▸ **WORK REQUEST**
What lines below include the word "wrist"? Copy each one.

▸ **SUPPLIED DATA**
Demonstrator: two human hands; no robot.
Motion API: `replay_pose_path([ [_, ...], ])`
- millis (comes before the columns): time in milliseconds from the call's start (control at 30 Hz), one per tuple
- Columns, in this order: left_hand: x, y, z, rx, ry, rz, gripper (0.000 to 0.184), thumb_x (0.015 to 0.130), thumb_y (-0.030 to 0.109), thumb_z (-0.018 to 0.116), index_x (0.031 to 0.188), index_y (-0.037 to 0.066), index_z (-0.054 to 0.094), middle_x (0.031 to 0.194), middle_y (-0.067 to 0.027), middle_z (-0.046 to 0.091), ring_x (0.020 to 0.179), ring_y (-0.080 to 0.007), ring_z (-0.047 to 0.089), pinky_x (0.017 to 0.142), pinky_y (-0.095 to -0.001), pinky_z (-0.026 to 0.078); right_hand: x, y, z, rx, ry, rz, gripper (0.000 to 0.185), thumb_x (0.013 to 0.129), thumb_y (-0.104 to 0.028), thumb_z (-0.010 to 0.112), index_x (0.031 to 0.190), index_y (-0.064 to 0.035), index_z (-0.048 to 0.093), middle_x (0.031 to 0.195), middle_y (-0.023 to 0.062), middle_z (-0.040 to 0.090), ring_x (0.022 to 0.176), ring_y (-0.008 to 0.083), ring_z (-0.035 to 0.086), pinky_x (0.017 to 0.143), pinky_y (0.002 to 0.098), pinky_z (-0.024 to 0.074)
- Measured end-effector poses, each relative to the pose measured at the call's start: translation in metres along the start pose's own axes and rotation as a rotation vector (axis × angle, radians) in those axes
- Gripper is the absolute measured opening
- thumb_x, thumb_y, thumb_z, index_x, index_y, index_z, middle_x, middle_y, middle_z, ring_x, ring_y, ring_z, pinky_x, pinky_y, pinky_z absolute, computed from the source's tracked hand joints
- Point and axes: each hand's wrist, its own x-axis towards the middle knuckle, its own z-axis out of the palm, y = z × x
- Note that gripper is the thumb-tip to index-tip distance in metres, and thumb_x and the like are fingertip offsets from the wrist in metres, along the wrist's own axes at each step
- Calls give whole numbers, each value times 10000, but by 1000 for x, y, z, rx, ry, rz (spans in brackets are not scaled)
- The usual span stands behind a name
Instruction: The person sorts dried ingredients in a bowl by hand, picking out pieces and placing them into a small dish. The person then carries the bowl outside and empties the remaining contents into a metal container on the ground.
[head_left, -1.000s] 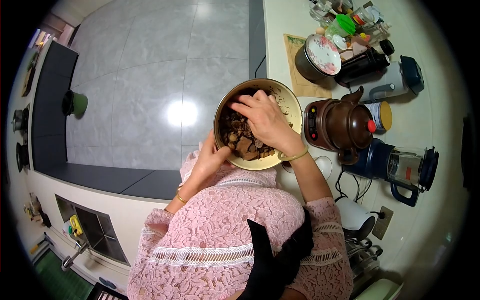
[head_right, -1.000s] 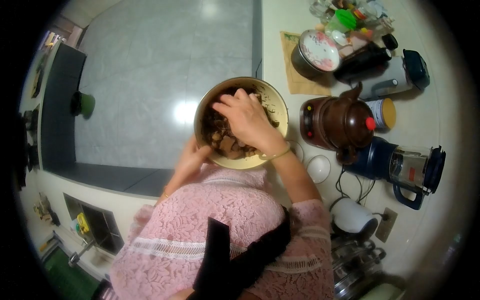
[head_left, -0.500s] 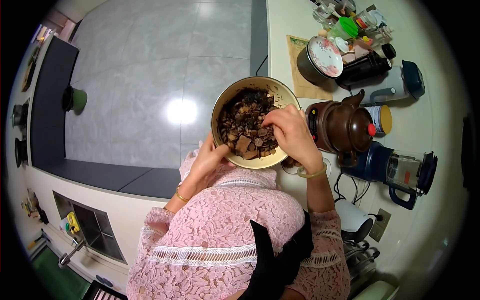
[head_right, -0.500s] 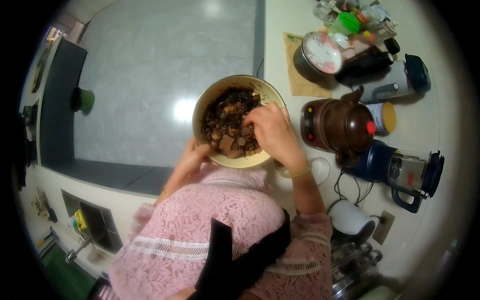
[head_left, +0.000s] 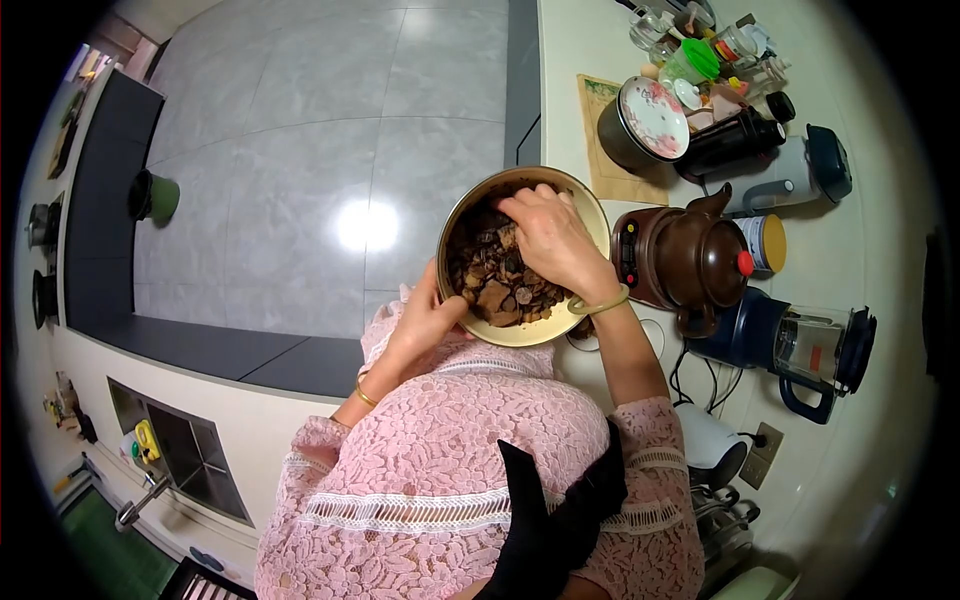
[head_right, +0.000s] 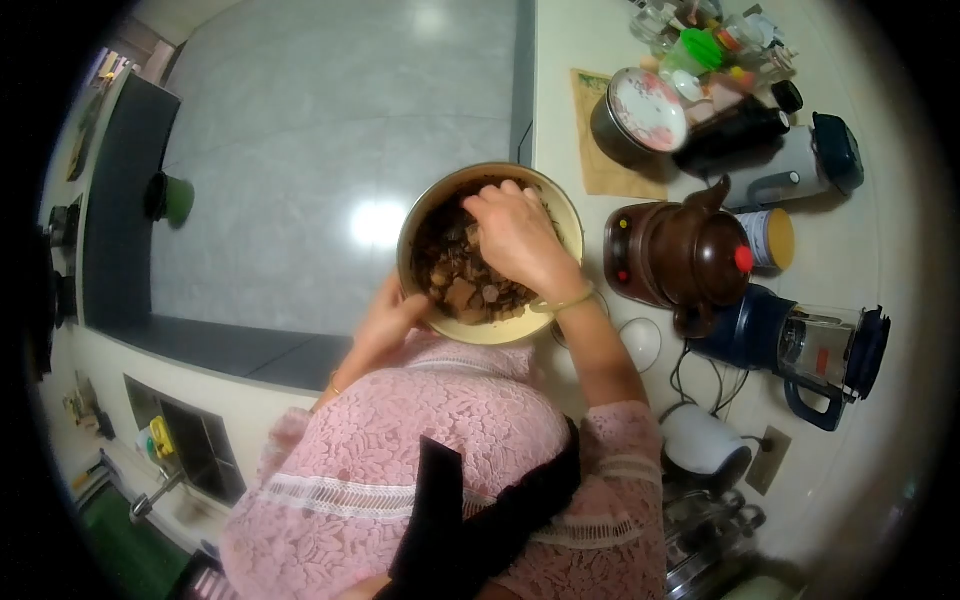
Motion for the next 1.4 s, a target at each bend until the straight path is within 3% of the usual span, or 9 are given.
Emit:
replay_pose_path([
  [167, 2, 0, -2, -102, -6, -108, 526, 782, -5, 438, 1281, 34, 277, 1026, -92, 518, 769, -145, 572, 532, -250, 532, -11, -1, 0, 99, -62, -20, 248, 723, 11, 450, 873, -49, 638, 903, 79, 580, 908, 251, 485, 845, 367, 351],
  [400, 6, -2, -5, -117, 47, -56, 504, 800, 9, 441, 1276, 26, 276, 1025, -114, 518, 767, -164, 583, 520, -253, 529, -32, 8, -26, 97, 24, 62, 282, 695, 20, 437, 899, -62, 615, 925, 68, 582, 920, 247, 475, 844, 358, 349],
  [533, 7, -2, -6, -105, 57, -82, 516, 797, 12, 447, 1283, 23, 270, 1033, -120, 517, 771, -171, 585, 521, -253, 535, -34, 13, -29, 159, 157, 74, 165, 761, -22, 519, 892, -67, 608, 892, 72, 595, 873, 246, 500, 823, 342, 363],
  [667, 4, 1, -5, -108, 53, -67, 523, 789, 14, 446, 1281, 22, 268, 1039, -121, 517, 777, -172, 587, 518, -249, 541, -35, 12, -30, 146, 142, 83, 139, 780, -64, 562, 908, -71, 614, 886, 72, 601, 851, 245, 509, 816, 333, 368],
  [867, 2, 3, -4, -54, 28, -3, 520, 783, 7, 436, 1275, 25, 269, 1040, -126, 515, 759, -171, 593, 515, -248, 549, -22, -6, -12, 162, 199, -104, 138, 785, -141, 583, 887, -73, 646, 975, 33, 616, 918, 213, 480, 838, 328, 340],
  [933, 2, 4, -4, -65, 14, 20, 521, 783, 5, 434, 1276, 26, 267, 1039, -127, 515, 752, -172, 595, 515, -249, 550, -23, -8, -11, 123, 38, -134, 139, 780, -179, 597, 808, -58, 659, 1001, 17, 616, 942, 202, 466, 857, 331, 319],
  [1133, 4, 0, -6, -37, 51, -20, 540, 777, 1, 432, 1286, 25, 255, 1035, -125, 516, 740, -169, 593, 507, -243, 540, -29, 10, -20, 4, 105, -71, 104, 715, -158, 658, 731, -56, 645, 911, 20, 595, 917, 209, 473, 815, 344, 320],
  [1400, 3, 7, -2, -49, 30, 12, 519, 769, -4, 439, 1261, 10, 273, 1026, -124, 514, 719, -166, 594, 499, -244, 543, -19, 4, -3, 0, 153, -65, 163, 684, -58, 647, 845, -81, 644, 824, 46, 484, 894, 216, 454, 814, 335, 316],
])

▸ **WRITTEN ANSWER**
- Point and axes: each hand's wrist, its own x-axis towards the middle knuckle, its own z-axis out of the palm, y = z × x
- Note that gripper is the thumb-tip to index-tip distance in metres, and thumb_x and the like are fingertip offsets from the wrist in metres, along the wrist's own axes at each step

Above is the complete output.